## Brief
Locate each line of the material that contains "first", then return it.

++++ Supplied material

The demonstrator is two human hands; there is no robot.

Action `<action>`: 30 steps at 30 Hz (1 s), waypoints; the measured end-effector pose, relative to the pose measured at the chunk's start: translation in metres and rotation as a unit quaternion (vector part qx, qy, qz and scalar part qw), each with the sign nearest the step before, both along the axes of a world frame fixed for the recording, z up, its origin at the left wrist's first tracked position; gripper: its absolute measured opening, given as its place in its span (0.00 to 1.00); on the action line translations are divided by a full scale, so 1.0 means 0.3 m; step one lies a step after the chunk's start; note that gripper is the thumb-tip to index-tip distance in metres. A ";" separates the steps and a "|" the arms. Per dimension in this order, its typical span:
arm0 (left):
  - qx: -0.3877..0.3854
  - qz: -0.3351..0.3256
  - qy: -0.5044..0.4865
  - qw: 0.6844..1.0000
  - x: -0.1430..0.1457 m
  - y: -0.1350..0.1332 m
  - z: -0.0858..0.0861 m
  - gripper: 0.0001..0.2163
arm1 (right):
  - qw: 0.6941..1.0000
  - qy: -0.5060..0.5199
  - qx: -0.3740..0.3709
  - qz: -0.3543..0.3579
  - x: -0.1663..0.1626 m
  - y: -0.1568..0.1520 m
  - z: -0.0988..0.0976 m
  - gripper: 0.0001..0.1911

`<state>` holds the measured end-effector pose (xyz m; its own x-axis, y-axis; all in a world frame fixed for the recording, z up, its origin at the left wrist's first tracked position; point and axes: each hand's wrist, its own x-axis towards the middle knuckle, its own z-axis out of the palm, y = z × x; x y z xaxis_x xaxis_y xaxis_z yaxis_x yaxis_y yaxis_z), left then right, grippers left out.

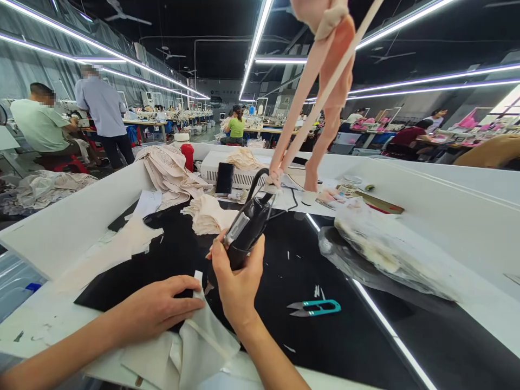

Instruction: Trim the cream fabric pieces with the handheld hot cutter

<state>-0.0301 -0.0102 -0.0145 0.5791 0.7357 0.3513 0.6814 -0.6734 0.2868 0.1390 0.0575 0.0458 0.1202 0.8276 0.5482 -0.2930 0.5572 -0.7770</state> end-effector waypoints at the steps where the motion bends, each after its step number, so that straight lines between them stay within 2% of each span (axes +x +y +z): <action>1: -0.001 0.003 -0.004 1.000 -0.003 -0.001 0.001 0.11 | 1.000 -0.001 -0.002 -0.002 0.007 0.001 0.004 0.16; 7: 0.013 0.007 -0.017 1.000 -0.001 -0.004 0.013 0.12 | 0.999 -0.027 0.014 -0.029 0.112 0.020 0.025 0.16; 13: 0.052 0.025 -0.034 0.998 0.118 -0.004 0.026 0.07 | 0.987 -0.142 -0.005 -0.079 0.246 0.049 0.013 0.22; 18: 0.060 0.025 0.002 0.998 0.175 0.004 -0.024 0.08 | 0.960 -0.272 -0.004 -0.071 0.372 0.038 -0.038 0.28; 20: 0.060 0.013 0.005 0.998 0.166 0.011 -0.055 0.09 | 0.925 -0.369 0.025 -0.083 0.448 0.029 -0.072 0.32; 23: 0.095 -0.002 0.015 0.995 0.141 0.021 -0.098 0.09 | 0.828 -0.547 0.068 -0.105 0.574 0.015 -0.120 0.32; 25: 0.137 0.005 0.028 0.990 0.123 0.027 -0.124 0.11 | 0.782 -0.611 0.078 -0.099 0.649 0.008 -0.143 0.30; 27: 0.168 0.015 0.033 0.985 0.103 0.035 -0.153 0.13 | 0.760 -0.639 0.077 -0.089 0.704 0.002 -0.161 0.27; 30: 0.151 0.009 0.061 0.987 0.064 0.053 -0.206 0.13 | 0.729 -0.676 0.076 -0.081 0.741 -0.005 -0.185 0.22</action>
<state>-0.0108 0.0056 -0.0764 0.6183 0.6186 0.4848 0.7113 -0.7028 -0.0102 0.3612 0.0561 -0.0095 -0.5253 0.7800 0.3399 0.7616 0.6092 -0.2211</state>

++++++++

## Exercise solution
Action `<action>`: 30 steps at 30 Hz (1 s), waypoints; the measured end-effector pose, relative to the pose measured at the chunk's start: translation in metres and rotation as a unit quaternion (vector part qx, qy, qz and scalar part qw), each with the sign nearest the step before, both along the axes of a world frame fixed for the recording, z up, its origin at the left wrist's first tracked position; gripper: its absolute measured opening, given as its place in its span (0.00 to 1.00); on the action line translations are divided by a full scale, so 1.0 means 0.3 m; step one lies a step after the chunk's start; note that gripper is the thumb-tip to index-tip distance in metres. A ";" separates the steps and a "|" the arms. Per dimension in this order, its typical span:
`<state>` holds the measured end-effector pose (xyz m; its own x-axis, y-axis; all in a world frame fixed for the recording, z up, its origin at the left wrist's first tracked position; point and axes: each hand's wrist, its own x-axis towards the middle knuckle, its own z-axis out of the palm, y = z × x; x y z xaxis_x xaxis_y xaxis_z yaxis_x yaxis_y yaxis_z), left then right, grippers left out.

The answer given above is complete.